Write out exactly the lines of the entries below from the one holding "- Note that" to the one holding "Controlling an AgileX", inclusive, and leave out all other lines.

[Dataset excerpts]
((
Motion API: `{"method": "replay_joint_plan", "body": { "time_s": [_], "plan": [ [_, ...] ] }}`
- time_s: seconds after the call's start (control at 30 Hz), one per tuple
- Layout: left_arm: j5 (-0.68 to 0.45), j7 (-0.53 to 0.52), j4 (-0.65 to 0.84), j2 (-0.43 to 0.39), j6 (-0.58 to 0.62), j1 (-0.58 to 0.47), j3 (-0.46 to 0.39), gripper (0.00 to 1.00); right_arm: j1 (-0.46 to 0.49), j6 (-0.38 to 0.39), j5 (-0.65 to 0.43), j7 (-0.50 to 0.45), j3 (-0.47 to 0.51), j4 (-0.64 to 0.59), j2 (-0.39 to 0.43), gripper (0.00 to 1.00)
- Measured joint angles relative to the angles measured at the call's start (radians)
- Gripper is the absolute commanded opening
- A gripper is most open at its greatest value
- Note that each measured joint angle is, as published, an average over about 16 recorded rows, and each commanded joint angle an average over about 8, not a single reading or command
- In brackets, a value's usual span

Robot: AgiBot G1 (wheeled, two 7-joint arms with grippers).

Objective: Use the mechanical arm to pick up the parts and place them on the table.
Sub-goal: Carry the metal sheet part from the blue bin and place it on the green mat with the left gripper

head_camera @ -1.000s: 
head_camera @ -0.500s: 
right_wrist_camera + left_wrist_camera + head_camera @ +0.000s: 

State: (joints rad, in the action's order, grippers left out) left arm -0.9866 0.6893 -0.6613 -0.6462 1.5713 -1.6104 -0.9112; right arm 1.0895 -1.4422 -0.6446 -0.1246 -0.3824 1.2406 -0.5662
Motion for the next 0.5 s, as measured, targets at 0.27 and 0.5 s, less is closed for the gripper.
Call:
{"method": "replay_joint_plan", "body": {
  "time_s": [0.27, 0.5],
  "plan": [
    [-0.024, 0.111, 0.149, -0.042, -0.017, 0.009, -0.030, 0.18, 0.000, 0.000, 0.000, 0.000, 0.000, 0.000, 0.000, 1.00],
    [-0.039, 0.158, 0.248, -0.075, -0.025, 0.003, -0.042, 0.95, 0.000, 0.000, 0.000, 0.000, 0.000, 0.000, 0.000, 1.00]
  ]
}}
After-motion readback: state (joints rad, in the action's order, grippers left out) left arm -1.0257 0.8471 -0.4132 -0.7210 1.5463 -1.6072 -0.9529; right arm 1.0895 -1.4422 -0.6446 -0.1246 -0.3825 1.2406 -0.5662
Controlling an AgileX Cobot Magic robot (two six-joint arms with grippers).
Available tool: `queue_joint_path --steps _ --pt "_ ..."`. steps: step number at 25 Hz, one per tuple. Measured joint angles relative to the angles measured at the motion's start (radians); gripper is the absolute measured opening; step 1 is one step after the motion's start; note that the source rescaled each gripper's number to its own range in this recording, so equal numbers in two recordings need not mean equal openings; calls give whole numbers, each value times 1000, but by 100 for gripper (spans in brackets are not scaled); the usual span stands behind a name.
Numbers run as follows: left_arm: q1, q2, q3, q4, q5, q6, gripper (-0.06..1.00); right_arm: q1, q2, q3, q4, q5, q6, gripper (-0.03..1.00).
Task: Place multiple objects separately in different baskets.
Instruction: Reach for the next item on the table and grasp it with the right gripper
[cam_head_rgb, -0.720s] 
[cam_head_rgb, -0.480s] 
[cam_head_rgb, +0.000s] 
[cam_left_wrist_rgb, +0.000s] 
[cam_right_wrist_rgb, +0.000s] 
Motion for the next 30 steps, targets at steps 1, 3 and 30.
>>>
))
_Answer to this task_
- Note that each measured joint angle is, as published, an average over about 16 recorded rows, and each commanded joint angle an average over about 8, not a single reading or command
- In brackets, a value's usual span

Robot: AgiBot G1 (wheeled, two 7-joint arms with grippers).

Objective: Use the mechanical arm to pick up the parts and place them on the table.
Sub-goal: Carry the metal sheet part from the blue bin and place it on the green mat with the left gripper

head_camera @ -1.000s: 
head_camera @ -0.500s: 
right_wrist_camera + left_wrist_camera + head_camera @ +0.000s: 

State: (joints rad, in the action's order, grippers left out) left arm -0.9866 0.6893 -0.6613 -0.6462 1.5713 -1.6104 -0.9112; right arm 1.0895 -1.4422 -0.6446 -0.1246 -0.3824 1.2406 -0.5662
Motion for the next 0.5 s, as measured, targets at 0.27 and 0.5 s, less is closed for the gripper.
Call:
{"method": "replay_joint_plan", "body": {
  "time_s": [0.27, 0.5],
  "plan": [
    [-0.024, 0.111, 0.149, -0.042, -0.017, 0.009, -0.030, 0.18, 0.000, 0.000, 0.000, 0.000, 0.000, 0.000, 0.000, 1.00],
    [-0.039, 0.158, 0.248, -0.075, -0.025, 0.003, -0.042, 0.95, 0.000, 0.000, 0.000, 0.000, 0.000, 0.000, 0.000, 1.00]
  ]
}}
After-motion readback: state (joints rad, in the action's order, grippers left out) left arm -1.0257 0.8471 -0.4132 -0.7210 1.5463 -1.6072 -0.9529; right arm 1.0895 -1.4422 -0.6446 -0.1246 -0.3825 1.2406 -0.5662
Controlling an AgileX Cobot Magic robot (two six-joint arms with grippers).

Now the output is complete.